What is required >> Set down each line from the start of the material exactly, please, up to and including the one that contains "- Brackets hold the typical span".

=== Begin Enclosure ===

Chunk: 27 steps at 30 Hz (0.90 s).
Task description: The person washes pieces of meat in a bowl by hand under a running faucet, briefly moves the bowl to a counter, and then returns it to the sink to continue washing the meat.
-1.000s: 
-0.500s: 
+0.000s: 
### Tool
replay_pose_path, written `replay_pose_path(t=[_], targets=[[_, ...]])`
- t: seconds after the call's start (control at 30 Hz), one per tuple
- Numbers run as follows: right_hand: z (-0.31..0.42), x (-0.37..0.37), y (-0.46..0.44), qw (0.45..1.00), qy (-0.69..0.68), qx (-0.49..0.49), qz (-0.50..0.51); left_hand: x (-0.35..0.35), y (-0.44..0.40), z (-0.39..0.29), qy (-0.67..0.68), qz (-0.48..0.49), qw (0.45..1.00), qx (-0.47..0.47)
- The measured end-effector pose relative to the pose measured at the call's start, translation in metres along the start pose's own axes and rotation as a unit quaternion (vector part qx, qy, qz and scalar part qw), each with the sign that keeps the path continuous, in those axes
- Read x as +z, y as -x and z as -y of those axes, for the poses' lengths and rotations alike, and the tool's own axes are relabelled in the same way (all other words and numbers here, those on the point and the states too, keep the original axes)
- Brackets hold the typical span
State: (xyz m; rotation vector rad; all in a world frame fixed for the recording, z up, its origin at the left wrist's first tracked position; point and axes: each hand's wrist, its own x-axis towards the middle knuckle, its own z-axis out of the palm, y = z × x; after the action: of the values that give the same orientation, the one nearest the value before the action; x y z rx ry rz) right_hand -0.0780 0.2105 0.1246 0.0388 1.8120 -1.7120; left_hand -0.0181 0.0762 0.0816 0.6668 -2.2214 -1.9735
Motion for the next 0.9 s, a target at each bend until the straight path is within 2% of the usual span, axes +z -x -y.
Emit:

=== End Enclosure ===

Task answer >>
Chunk: 27 steps at 30 Hz (0.90 s).
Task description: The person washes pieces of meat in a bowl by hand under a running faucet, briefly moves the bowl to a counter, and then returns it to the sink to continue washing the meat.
-1.000s: 
-0.500s: 
+0.000s: 
### Tool
replay_pose_path, written `replay_pose_path(t=[_], targets=[[_, ...]])`
- t: seconds after the call's start (control at 30 Hz), one per tuple
- Numbers run as follows: right_hand: z (-0.31..0.42), x (-0.37..0.37), y (-0.46..0.44), qw (0.45..1.00), qy (-0.69..0.68), qx (-0.49..0.49), qz (-0.50..0.51); left_hand: x (-0.35..0.35), y (-0.44..0.40), z (-0.39..0.29), qy (-0.67..0.68), qz (-0.48..0.49), qw (0.45..1.00), qx (-0.47..0.47)
- The measured end-effector pose relative to the pose measured at the call's start, translation in metres along the start pose's own axes and rotation as a unit quaternion (vector part qx, qy, qz and scalar part qw), each with the sign that keeps the path continuous, in those axes
- Read x as +z, y as -x and z as -y of those axes, for the poses' lengths and rotations alike, and the tool's own axes are relabelled in the same way (all other words and numbers here, those on the point and the states too, keep the original axes)
- Brackets hold the typical span

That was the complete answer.